> Has this ever happened to anyone here who has submitted something for publication?

Has this ever happened to anyone here who has submitted something for publication?

Posted at: 2015-03-12 
I was co-author on a paper that was a lot more controversial than anything to do with acceptance or rejection of global warming. We tried to publish in Nature, but the editors kept coming up with phony reasons to reject it The first was "It will only be of interest to specialists." Then we pointed out that this was fundamental science that would be of interest to chemists, physicists, biologists, etc., so they backed off of that objection, and came up with "There is no experimental evidence to support this." We then pointed out that there was experimental evidence supporting it in another paper that my co-author had published. Then they said "Oh, Nature only publishes NEW work, and since there is already a paper with experimental evidence we won't publish it." We then pointed out that this was completely new theoretical work, independent of the other paper. Then finally they said something like "We don't believe this and we will never publish it."

At least they were finally honest in their objection, although intellectually dishonest when it came to science. I lost all respect for Nature as a journal during that experience.

We then submitted to the journal "Physics of Plasmas" and the paper was published there.

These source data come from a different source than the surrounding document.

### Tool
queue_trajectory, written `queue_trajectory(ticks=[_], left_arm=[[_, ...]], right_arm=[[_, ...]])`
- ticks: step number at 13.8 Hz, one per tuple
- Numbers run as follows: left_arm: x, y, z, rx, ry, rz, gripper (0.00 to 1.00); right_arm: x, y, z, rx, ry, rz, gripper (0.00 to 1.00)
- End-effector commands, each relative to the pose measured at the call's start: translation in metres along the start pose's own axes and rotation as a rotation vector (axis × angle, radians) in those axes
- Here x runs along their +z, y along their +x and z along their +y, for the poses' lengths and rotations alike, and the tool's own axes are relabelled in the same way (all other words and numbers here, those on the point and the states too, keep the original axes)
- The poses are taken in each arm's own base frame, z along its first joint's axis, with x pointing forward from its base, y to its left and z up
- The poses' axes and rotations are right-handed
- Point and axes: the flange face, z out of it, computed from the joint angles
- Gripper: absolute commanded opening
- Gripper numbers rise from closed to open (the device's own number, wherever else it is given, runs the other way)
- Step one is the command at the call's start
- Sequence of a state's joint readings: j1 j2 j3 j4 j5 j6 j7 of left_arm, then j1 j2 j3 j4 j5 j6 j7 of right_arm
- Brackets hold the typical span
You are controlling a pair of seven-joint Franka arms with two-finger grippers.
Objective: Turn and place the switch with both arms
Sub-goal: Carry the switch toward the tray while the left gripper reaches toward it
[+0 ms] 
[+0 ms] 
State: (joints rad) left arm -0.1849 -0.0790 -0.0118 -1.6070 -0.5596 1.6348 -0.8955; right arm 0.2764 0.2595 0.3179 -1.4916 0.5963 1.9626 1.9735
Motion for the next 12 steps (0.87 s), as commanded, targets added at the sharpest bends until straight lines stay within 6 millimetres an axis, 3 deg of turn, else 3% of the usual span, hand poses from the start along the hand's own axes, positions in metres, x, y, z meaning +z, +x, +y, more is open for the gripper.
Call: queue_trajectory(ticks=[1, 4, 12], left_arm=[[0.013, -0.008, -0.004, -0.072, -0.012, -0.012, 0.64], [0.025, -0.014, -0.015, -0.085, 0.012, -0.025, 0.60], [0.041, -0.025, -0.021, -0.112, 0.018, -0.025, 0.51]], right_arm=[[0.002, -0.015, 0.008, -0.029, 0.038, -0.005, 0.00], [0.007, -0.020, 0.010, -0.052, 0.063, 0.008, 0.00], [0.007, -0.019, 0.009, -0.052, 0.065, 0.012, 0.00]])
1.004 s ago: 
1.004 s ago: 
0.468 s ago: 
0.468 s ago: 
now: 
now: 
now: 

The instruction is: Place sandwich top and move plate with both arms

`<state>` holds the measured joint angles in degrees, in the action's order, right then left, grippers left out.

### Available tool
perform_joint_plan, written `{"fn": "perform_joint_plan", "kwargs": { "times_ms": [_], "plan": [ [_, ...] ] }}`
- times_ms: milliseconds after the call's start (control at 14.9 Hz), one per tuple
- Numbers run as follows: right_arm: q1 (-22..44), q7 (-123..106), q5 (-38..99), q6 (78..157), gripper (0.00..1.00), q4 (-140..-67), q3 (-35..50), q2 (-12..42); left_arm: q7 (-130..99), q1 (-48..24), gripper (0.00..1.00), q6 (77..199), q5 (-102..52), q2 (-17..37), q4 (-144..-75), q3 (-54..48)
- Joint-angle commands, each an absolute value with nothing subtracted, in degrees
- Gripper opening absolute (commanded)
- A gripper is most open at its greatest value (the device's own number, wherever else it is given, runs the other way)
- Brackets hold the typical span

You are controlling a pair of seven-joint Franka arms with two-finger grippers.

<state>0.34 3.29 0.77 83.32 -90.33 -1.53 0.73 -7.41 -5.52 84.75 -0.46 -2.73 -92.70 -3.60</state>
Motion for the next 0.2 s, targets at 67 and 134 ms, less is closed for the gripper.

EDIT: I'd like to add a few more points. Many people are under the impression that the reviewers are random and anonymous. This is not necessarily the case. Many journals ask you to suggest reviewers, because if the paper is sent out to someone completely outside the field, then they may not have the expertise to review it. For one of the papers I published this year, I did NOT suggest one person as a reviewer, because I knew he had problems with my method. Nevertheless, as soon as I got back the reviews I knew the editor has chosen him--even though all the reviews were anonymous. After a couple of revisions, I had satisfied his objections and he recommended publication. After the first round of reviews he also voluntarily showed his name, so that I would know who he was.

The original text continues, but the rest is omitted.